→ Aim of the task: Search term "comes": copy each line of the records that contains it.

→ Information given:
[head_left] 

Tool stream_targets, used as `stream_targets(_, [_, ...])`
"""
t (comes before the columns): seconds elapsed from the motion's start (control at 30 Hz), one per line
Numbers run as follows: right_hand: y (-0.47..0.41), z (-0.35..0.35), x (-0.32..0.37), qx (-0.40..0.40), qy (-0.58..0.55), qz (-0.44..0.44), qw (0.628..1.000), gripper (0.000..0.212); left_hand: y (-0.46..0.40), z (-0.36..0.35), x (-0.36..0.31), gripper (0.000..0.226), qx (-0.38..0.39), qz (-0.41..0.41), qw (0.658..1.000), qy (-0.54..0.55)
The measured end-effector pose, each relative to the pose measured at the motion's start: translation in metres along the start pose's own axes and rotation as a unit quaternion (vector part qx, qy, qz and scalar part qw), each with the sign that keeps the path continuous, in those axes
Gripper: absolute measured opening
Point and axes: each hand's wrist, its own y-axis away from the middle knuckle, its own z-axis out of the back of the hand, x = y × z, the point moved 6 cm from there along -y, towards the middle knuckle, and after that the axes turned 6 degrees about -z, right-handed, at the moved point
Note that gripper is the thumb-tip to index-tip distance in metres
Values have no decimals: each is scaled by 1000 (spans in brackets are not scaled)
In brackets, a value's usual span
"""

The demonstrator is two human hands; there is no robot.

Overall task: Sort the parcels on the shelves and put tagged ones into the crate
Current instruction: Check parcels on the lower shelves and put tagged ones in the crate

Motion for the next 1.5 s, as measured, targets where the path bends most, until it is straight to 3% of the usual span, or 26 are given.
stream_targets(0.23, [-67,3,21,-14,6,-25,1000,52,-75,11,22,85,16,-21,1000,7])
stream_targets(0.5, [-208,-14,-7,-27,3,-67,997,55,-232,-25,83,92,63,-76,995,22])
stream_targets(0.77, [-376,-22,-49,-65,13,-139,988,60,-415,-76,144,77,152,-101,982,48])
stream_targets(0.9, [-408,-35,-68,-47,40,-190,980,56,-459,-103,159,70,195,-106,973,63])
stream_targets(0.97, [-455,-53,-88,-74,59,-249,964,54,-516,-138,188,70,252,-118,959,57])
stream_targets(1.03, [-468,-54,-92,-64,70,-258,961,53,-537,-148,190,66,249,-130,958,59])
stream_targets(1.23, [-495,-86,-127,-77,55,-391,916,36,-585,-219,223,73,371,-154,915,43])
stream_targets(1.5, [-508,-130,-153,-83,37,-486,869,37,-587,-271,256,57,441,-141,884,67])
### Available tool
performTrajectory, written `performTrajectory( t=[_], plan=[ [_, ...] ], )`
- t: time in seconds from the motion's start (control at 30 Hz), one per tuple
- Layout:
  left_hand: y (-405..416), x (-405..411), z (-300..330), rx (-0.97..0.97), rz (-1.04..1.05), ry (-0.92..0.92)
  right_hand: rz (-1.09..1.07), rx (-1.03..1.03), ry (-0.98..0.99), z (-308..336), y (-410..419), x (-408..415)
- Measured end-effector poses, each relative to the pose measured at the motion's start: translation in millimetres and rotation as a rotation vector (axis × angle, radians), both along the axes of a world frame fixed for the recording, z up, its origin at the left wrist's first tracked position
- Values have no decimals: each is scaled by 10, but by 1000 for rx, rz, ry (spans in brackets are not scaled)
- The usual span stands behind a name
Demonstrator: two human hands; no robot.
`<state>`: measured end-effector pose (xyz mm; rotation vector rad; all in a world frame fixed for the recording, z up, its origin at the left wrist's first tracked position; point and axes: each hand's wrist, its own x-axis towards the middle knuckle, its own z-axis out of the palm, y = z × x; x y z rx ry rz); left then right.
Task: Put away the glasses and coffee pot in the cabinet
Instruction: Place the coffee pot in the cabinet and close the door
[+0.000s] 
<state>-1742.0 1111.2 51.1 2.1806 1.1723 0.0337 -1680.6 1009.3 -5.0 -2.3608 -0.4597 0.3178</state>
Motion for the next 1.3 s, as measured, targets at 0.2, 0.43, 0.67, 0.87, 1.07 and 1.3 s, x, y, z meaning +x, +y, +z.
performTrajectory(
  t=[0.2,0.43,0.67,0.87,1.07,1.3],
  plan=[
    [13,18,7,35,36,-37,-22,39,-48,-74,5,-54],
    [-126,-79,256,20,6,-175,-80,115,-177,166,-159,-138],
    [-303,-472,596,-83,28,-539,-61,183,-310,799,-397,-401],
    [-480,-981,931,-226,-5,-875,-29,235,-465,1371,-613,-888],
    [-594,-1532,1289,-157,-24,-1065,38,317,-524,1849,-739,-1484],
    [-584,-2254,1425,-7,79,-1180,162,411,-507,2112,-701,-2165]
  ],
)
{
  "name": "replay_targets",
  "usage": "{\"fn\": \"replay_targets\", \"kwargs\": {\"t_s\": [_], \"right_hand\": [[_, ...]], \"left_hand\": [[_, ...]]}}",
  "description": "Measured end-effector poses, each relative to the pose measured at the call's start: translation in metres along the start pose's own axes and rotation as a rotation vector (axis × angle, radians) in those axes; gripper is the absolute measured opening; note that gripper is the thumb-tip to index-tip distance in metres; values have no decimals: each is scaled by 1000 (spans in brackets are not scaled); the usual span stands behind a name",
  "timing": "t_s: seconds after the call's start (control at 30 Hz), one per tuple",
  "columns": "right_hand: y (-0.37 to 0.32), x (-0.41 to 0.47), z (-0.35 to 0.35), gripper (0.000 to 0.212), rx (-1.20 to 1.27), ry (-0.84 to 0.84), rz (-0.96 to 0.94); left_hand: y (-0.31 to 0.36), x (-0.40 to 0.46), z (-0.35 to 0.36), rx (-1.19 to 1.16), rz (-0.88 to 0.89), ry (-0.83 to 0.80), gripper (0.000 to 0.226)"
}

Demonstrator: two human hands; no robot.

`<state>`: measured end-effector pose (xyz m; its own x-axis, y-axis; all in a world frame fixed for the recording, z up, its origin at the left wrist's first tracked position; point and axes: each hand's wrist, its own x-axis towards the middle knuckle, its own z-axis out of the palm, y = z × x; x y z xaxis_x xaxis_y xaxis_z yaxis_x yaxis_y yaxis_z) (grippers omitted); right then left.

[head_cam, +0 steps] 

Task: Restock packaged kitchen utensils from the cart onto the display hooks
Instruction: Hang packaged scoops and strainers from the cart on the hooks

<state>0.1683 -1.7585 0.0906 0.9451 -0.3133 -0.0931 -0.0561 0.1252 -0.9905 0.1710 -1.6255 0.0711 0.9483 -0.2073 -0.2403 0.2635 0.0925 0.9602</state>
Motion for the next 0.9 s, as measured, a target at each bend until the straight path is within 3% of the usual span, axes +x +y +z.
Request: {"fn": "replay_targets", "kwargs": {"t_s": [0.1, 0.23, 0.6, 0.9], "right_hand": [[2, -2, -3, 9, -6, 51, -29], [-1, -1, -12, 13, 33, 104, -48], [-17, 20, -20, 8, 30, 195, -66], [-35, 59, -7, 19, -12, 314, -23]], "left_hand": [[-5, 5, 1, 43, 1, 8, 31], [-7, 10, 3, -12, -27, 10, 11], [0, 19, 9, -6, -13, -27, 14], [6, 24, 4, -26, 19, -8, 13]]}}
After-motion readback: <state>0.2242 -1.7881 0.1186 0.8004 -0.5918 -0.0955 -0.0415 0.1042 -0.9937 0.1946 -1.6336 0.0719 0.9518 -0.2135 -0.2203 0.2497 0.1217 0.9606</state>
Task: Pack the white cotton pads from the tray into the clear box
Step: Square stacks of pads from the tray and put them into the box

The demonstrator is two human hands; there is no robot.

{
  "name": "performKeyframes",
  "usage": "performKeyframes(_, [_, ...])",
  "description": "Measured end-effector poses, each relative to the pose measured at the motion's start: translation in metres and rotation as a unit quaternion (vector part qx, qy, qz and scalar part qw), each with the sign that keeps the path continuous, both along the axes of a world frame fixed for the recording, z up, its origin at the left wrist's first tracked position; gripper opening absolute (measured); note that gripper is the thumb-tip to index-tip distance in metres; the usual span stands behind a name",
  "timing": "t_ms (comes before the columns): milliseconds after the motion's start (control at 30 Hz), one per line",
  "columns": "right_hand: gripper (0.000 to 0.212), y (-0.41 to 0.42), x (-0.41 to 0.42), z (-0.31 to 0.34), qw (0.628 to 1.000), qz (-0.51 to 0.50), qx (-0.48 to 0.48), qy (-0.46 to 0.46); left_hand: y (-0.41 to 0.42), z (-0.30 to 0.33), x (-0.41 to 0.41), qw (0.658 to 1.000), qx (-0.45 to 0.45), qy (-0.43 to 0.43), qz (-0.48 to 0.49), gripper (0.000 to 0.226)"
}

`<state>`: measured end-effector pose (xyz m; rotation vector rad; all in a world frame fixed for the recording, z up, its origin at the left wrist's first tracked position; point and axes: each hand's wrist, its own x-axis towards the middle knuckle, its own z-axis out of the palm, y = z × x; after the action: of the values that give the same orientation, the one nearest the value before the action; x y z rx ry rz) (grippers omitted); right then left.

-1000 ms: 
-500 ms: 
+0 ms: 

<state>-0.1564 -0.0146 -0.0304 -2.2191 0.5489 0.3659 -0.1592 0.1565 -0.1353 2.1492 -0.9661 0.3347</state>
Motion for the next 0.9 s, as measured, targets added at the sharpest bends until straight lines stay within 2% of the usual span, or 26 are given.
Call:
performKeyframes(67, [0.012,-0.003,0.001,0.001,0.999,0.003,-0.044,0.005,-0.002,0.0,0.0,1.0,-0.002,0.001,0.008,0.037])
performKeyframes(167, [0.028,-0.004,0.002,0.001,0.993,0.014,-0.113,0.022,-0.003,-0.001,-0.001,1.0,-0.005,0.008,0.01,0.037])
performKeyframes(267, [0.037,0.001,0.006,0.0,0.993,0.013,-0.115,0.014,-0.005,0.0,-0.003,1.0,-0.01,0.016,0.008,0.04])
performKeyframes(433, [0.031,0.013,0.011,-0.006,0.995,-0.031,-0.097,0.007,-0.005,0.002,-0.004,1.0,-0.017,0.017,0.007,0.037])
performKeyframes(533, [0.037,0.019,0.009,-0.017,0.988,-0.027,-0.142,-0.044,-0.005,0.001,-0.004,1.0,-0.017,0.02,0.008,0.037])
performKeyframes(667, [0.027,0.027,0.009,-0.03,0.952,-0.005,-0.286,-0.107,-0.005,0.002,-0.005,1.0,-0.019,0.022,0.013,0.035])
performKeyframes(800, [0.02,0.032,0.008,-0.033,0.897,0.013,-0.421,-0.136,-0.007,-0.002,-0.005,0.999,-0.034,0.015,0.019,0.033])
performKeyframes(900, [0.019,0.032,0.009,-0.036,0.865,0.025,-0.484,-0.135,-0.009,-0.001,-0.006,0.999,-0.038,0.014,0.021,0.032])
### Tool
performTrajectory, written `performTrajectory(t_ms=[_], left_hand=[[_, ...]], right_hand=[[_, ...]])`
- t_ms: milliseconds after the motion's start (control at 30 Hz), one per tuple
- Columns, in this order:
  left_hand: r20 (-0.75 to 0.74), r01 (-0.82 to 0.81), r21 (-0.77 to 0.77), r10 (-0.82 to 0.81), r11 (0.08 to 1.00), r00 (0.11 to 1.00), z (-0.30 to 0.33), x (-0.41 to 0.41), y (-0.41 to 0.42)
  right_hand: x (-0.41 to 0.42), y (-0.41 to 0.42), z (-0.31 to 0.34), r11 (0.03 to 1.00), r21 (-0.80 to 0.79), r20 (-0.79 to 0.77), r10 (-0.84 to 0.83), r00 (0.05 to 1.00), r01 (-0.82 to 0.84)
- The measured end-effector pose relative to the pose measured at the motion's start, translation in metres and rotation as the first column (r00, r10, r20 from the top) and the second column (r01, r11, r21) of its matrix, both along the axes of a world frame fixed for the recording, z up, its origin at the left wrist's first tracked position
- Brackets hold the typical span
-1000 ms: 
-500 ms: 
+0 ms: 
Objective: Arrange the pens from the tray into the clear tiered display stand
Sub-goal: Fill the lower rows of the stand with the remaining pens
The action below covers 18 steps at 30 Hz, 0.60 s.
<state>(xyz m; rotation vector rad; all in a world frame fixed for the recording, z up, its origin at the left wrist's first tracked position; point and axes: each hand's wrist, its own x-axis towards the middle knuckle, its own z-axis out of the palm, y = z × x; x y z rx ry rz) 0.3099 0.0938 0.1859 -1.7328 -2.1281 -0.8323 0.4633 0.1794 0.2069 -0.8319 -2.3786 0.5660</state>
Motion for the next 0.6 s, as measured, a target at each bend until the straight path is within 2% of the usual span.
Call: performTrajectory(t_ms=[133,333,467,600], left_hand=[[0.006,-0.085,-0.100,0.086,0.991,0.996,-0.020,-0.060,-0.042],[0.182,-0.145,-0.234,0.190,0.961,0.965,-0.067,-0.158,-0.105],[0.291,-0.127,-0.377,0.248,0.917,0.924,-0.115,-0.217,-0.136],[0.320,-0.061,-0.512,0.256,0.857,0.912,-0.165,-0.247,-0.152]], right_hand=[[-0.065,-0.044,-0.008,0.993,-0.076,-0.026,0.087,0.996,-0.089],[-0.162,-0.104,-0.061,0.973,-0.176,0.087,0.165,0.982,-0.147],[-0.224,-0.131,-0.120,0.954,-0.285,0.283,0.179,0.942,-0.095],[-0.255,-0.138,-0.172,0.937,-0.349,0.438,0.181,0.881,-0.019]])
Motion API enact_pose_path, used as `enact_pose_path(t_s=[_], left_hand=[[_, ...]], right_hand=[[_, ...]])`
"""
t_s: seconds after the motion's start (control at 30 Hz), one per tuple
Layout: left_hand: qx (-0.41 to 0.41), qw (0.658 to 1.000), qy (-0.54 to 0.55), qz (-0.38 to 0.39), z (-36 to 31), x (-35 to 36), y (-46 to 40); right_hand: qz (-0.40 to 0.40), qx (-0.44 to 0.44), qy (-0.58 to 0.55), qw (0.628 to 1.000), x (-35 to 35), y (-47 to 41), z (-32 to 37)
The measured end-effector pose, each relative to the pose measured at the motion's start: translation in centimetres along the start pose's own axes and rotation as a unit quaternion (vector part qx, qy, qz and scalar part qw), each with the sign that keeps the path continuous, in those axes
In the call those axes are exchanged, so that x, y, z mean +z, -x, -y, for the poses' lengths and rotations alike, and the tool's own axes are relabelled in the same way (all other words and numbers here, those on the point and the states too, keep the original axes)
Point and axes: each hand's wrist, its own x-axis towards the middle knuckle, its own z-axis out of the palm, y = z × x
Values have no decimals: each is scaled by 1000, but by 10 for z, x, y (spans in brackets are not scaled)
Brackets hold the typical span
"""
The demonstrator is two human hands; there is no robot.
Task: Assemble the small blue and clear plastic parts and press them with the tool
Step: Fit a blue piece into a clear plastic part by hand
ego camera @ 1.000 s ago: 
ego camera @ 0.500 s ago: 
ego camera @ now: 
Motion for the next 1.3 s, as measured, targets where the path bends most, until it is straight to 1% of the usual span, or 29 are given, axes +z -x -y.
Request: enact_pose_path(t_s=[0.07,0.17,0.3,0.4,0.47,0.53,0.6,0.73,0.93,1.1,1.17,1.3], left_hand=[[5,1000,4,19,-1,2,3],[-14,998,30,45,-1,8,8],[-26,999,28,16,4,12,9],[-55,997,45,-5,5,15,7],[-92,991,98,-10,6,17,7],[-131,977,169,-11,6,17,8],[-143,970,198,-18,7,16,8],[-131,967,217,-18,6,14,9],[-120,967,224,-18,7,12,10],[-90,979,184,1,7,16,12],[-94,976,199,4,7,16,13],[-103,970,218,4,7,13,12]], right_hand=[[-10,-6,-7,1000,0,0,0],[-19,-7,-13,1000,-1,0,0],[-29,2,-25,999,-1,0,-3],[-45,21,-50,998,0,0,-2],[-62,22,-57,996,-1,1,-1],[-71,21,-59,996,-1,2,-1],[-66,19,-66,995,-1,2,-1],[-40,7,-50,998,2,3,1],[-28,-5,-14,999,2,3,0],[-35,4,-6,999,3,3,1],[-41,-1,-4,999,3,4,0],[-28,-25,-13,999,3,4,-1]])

→ Result for this exercise:
t (comes before the columns): seconds elapsed from the motion's start (control at 30 Hz), one per line
  "timing": "t_ms (comes before the columns): milliseconds after the motion's start (control at 30 Hz), one per line",

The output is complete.